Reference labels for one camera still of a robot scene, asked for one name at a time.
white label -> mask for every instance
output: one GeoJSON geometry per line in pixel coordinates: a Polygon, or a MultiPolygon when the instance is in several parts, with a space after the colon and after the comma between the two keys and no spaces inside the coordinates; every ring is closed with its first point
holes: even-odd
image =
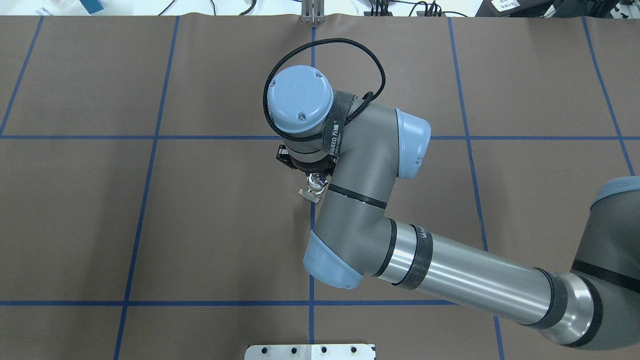
{"type": "Polygon", "coordinates": [[[505,12],[520,6],[517,0],[491,0],[491,4],[493,4],[499,12],[505,12]]]}

light blue joint cap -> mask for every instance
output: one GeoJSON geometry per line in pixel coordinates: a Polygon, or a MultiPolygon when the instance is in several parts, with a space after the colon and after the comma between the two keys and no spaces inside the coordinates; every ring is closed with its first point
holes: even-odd
{"type": "Polygon", "coordinates": [[[329,114],[333,89],[320,70],[295,65],[273,78],[267,91],[267,104],[280,130],[300,134],[316,127],[329,114]]]}
{"type": "Polygon", "coordinates": [[[617,193],[630,192],[633,190],[640,190],[640,176],[627,176],[619,177],[617,179],[609,180],[598,191],[596,199],[591,204],[593,207],[596,202],[617,193]]]}
{"type": "Polygon", "coordinates": [[[313,277],[336,288],[355,289],[362,280],[362,275],[329,249],[313,231],[304,264],[313,277]]]}
{"type": "Polygon", "coordinates": [[[398,177],[411,179],[420,169],[431,139],[431,125],[419,117],[403,113],[396,109],[398,119],[398,146],[400,162],[398,177]]]}

velcro strap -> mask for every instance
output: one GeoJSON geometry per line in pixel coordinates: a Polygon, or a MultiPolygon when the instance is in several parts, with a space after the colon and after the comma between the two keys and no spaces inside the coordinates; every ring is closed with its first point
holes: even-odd
{"type": "Polygon", "coordinates": [[[333,96],[333,104],[324,122],[323,151],[336,158],[340,154],[344,123],[349,115],[355,95],[337,91],[333,96]]]}

white metal bracket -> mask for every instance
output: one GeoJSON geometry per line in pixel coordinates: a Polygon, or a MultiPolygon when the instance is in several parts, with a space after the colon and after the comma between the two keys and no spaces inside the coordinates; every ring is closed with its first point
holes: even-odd
{"type": "Polygon", "coordinates": [[[321,24],[325,21],[324,0],[302,0],[302,22],[321,24]]]}
{"type": "Polygon", "coordinates": [[[376,360],[371,344],[252,345],[244,360],[376,360]]]}

blue grid line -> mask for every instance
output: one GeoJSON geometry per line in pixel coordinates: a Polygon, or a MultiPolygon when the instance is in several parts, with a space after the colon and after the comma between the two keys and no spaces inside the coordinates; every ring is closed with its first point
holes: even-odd
{"type": "Polygon", "coordinates": [[[7,120],[9,120],[9,114],[11,113],[11,108],[13,107],[15,96],[18,95],[18,89],[20,88],[20,83],[22,82],[24,71],[27,69],[27,64],[29,63],[29,59],[31,58],[31,53],[33,52],[33,48],[36,45],[36,40],[38,40],[38,34],[40,33],[40,29],[42,28],[43,21],[44,21],[44,16],[41,16],[40,20],[38,21],[38,26],[36,26],[36,32],[33,34],[33,38],[31,39],[31,45],[29,45],[29,51],[27,51],[27,56],[25,56],[24,63],[22,63],[22,68],[20,69],[18,80],[16,80],[15,82],[15,86],[13,88],[11,98],[9,99],[9,104],[7,105],[6,111],[4,112],[2,124],[0,124],[0,135],[2,135],[2,133],[4,132],[4,127],[6,126],[6,122],[7,120]]]}
{"type": "Polygon", "coordinates": [[[316,300],[316,306],[450,306],[447,300],[316,300]]]}
{"type": "MultiPolygon", "coordinates": [[[[0,135],[0,140],[153,140],[155,135],[0,135]]],[[[281,140],[271,135],[159,135],[158,140],[281,140]]],[[[471,140],[640,140],[640,136],[470,135],[471,140]]],[[[433,135],[431,140],[466,140],[465,135],[433,135]]]]}
{"type": "Polygon", "coordinates": [[[140,205],[140,215],[138,217],[138,226],[136,228],[136,237],[133,243],[133,251],[131,253],[131,263],[129,264],[129,275],[127,276],[127,286],[125,288],[124,301],[122,306],[122,313],[120,315],[120,326],[118,327],[118,337],[116,338],[116,346],[113,352],[113,360],[118,360],[120,357],[120,345],[122,344],[122,336],[124,333],[124,325],[127,320],[127,310],[129,308],[128,302],[131,296],[131,284],[133,282],[133,273],[136,268],[136,258],[138,257],[138,246],[140,245],[140,235],[142,233],[142,223],[145,218],[145,210],[147,207],[147,198],[149,194],[149,184],[151,183],[151,174],[154,169],[154,162],[156,159],[156,149],[158,144],[158,138],[160,135],[160,125],[162,123],[162,115],[164,111],[164,100],[166,99],[166,90],[169,86],[169,75],[171,74],[171,63],[173,61],[173,51],[175,49],[175,39],[178,35],[178,25],[180,23],[180,17],[175,18],[175,24],[173,25],[173,37],[171,40],[171,48],[169,50],[169,59],[166,65],[166,72],[164,74],[164,85],[162,89],[162,96],[160,98],[160,107],[158,109],[158,118],[156,120],[156,131],[154,133],[154,143],[151,146],[151,155],[149,156],[149,166],[147,169],[147,179],[145,180],[145,189],[142,195],[142,203],[140,205]]]}
{"type": "MultiPolygon", "coordinates": [[[[0,300],[0,306],[252,307],[309,306],[309,300],[0,300]]],[[[314,306],[451,306],[447,300],[313,300],[314,306]]]]}
{"type": "MultiPolygon", "coordinates": [[[[311,27],[311,41],[316,41],[316,27],[311,27]]],[[[311,67],[316,67],[316,47],[311,47],[311,67]]]]}
{"type": "MultiPolygon", "coordinates": [[[[316,27],[311,27],[311,41],[316,41],[316,27]]],[[[311,66],[316,67],[316,47],[311,47],[311,66]]],[[[310,230],[316,227],[316,204],[311,203],[309,211],[310,230]]],[[[316,280],[309,274],[309,343],[316,343],[316,280]]]]}
{"type": "Polygon", "coordinates": [[[1,135],[8,140],[152,140],[153,135],[1,135]]]}
{"type": "MultiPolygon", "coordinates": [[[[310,228],[316,226],[316,204],[311,203],[310,228]]],[[[316,280],[309,275],[309,343],[316,343],[316,280]]]]}
{"type": "Polygon", "coordinates": [[[0,306],[123,306],[124,301],[0,300],[0,306]]]}
{"type": "Polygon", "coordinates": [[[271,135],[160,135],[160,140],[281,140],[271,135]]]}
{"type": "Polygon", "coordinates": [[[165,306],[165,307],[216,307],[216,306],[307,306],[306,300],[185,300],[185,301],[129,301],[129,306],[165,306]]]}
{"type": "Polygon", "coordinates": [[[470,140],[618,140],[617,136],[518,136],[469,135],[470,140]]]}
{"type": "Polygon", "coordinates": [[[493,326],[495,327],[495,337],[498,339],[498,355],[500,360],[504,360],[504,346],[502,345],[502,331],[500,330],[500,319],[498,316],[493,317],[493,326]]]}
{"type": "Polygon", "coordinates": [[[600,73],[600,67],[598,66],[598,60],[596,59],[596,52],[593,49],[593,43],[591,42],[591,35],[589,34],[589,26],[587,25],[587,18],[585,16],[582,17],[582,25],[584,26],[584,34],[587,36],[587,43],[589,44],[589,52],[591,52],[591,60],[593,61],[593,67],[596,70],[596,75],[598,76],[600,87],[602,88],[602,93],[604,94],[604,99],[607,102],[607,107],[609,108],[611,121],[613,121],[613,126],[616,128],[616,134],[618,134],[618,139],[620,140],[620,147],[622,148],[622,154],[625,156],[625,161],[627,162],[627,167],[629,168],[629,174],[631,174],[631,176],[635,176],[636,173],[634,172],[633,165],[631,165],[631,159],[629,159],[629,154],[627,153],[627,147],[625,146],[625,141],[622,139],[622,131],[620,131],[620,126],[618,125],[618,119],[616,119],[616,113],[613,111],[613,106],[611,105],[611,100],[609,98],[607,87],[604,85],[604,79],[602,79],[602,74],[600,73]]]}
{"type": "MultiPolygon", "coordinates": [[[[451,38],[451,52],[453,54],[453,65],[456,71],[456,82],[458,84],[458,96],[460,97],[460,111],[462,114],[462,123],[465,127],[465,136],[467,137],[467,154],[469,156],[469,165],[471,167],[471,179],[474,184],[474,195],[476,197],[476,210],[478,219],[480,220],[480,230],[482,234],[482,244],[484,251],[489,251],[486,241],[486,229],[484,228],[484,216],[482,213],[482,203],[480,201],[480,191],[478,190],[478,181],[476,176],[476,164],[474,163],[473,149],[471,147],[471,134],[469,132],[469,123],[467,120],[467,107],[465,106],[465,98],[462,92],[462,80],[460,78],[460,66],[458,64],[458,53],[456,51],[456,39],[453,33],[453,23],[451,18],[447,18],[449,23],[449,37],[451,38]]],[[[500,330],[500,322],[497,317],[493,317],[493,326],[495,328],[495,339],[498,345],[498,355],[500,360],[504,360],[504,349],[502,346],[502,331],[500,330]]]]}

☆ ☆ ☆

Only an exact copy is needed: the lines from the opening of the listing through the line with "velcro strap -> mask for every instance", both included, minus the pictures.

Reference labels for one camera still of a robot scene, asked for one name at a time.
white label -> mask for every instance
output: one GeoJSON geometry per line in pixel coordinates: a Polygon, or a MultiPolygon when the instance is in several parts, with a space after the colon and after the comma between the two keys and no spaces inside the coordinates; every ring is closed with its first point
holes: even-odd
image =
{"type": "Polygon", "coordinates": [[[505,12],[520,6],[517,0],[491,0],[491,4],[493,4],[499,12],[505,12]]]}

light blue joint cap -> mask for every instance
output: one GeoJSON geometry per line in pixel coordinates: a Polygon, or a MultiPolygon when the instance is in several parts, with a space after the colon and after the comma between the two keys and no spaces inside the coordinates; every ring is closed with its first point
holes: even-odd
{"type": "Polygon", "coordinates": [[[329,114],[333,89],[320,70],[295,65],[273,78],[267,91],[267,104],[280,130],[300,134],[316,127],[329,114]]]}
{"type": "Polygon", "coordinates": [[[617,193],[630,192],[633,190],[640,190],[640,176],[627,176],[619,177],[617,179],[609,180],[598,191],[596,199],[591,204],[593,207],[596,202],[617,193]]]}
{"type": "Polygon", "coordinates": [[[313,277],[336,288],[355,289],[362,280],[362,275],[329,249],[313,231],[304,264],[313,277]]]}
{"type": "Polygon", "coordinates": [[[398,177],[411,179],[420,169],[431,139],[431,125],[419,117],[403,113],[396,109],[398,119],[398,146],[400,162],[398,177]]]}

velcro strap -> mask for every instance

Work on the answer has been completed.